Information shown:
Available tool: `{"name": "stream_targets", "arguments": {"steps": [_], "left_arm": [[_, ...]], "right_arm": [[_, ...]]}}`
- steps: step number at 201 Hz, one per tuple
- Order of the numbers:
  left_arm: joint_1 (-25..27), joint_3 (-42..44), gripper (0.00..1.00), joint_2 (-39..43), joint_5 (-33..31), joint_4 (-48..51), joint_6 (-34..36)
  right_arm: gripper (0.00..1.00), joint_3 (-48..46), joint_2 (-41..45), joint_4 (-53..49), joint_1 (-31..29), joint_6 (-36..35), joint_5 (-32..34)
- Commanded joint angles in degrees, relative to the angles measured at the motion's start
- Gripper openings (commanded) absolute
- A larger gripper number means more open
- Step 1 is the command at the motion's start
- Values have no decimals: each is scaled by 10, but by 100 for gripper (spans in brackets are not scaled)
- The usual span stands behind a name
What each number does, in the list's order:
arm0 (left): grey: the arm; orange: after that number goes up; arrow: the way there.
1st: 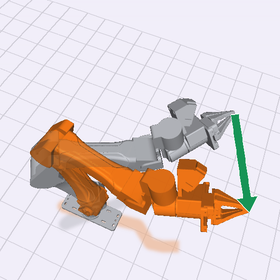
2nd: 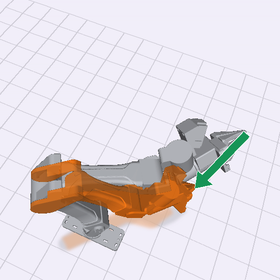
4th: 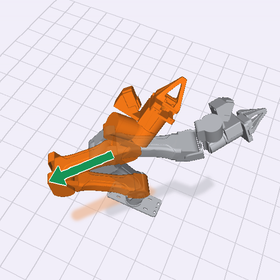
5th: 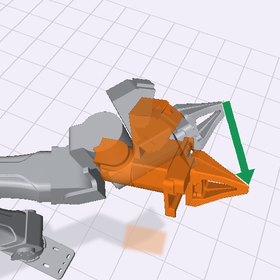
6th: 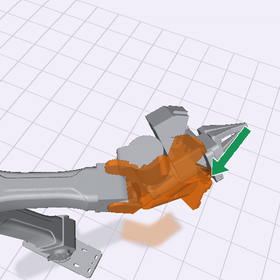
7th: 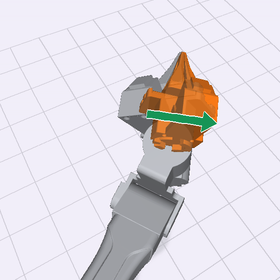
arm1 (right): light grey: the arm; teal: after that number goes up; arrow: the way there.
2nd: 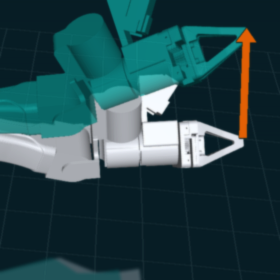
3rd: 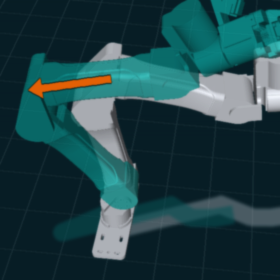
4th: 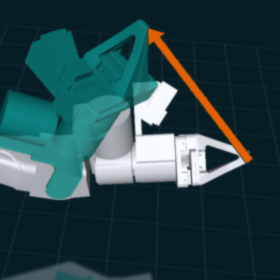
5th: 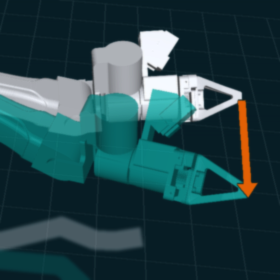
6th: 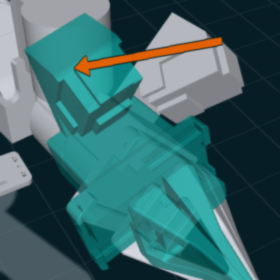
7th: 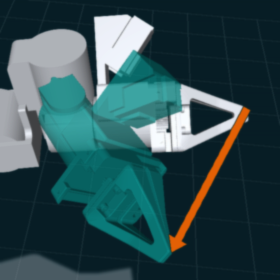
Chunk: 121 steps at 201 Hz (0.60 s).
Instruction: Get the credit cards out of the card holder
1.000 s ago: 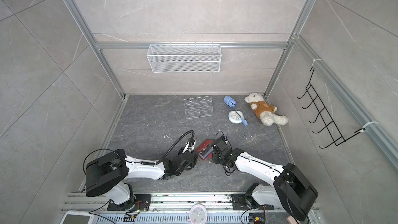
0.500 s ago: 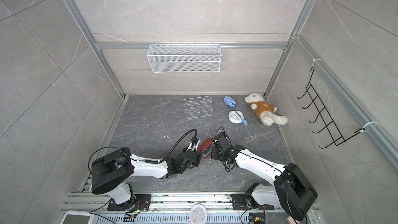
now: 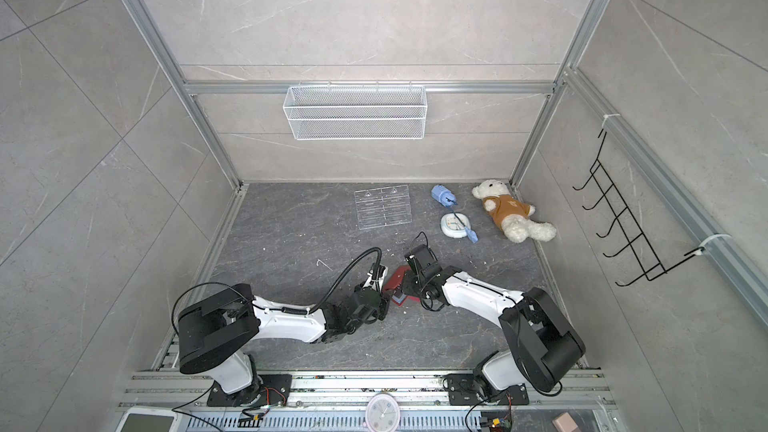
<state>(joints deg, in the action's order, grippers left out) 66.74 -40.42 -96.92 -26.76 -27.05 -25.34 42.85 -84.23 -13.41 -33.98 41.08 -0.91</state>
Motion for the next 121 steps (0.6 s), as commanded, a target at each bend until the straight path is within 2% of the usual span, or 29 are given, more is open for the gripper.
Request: {"name": "stream_targets", "arguments": {"steps": [1,28,56,84,121], "left_arm": [[-2,-16,52,1,13,-25,5],[-2,-6,50,6,28,-41,-1],[-2,25,49,48,50,-66,-8],[-2,56,50,106,28,-44,-24],[-10,75,53,191,0,40,-52]], "right_arm": [[28,32,-20,2,4,-17,-7],[27,55,-54,5,7,-27,-13],[27,79,-88,24,8,-40,-35],[27,110,-124,23,8,-57,-48],[28,145,-150,10,8,-74,-44]]}}
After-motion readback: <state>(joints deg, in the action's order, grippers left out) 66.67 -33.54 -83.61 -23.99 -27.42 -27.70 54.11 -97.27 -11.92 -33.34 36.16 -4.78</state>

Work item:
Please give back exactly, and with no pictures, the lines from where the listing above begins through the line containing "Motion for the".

Problem solution:
Available tool: `{"name": "stream_targets", "arguments": {"steps": [_], "left_arm": [[_, ...]], "right_arm": [[_, ...]]}}`
- steps: step number at 201 Hz, one per tuple
- Order of the numbers:
  left_arm: joint_1 (-25..27), joint_3 (-42..44), gripper (0.00..1.00), joint_2 (-39..43), joint_5 (-33..31), joint_4 (-48..51), joint_6 (-34..36)
  right_arm: gripper (0.00..1.00), joint_3 (-48..46), joint_2 (-41..45), joint_4 (-53..49), joint_1 (-31..29), joint_6 (-36..35), joint_5 (-32..34)
- Commanded joint angles in degrees, relative to the angles measured at the motion's start
- Gripper openings (commanded) absolute
- A larger gripper number means more open
- Step 1 is the command at the motion's start
- Values have no decimals: each is scaled by 10, but by 100 for gripper (spans in brackets are not scaled)
- The usual span stands behind a name
What each number does, in the list's order:
arm0 (left): grey: the arm; orange: after that number goes up; arrow: the way there.
1st: 
2nd: 
4th: 
5th: 
6th: 
7th: 
arm1 (right): light grey: the arm; teal: after that number goes up; arrow: the way there.
2nd: 
3rd: 
4th: 
5th: 
6th: 
7th: 
Chunk: 121 steps at 201 Hz (0.60 s).
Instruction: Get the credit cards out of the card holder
1.000 s ago: 
0.500 s ago: 
now: 
<state>(joints deg, in the action's order, grippers left out) 66.74 -40.42 -96.92 -26.76 -27.05 -25.34 42.85 -84.23 -13.41 -33.98 41.08 -0.91</state>
Motion for the next 121 steps (0.6 s), as commanded, a target at each bend until the straight path is within 2% of the usual span, or 29 are given, more is open for the gripper.

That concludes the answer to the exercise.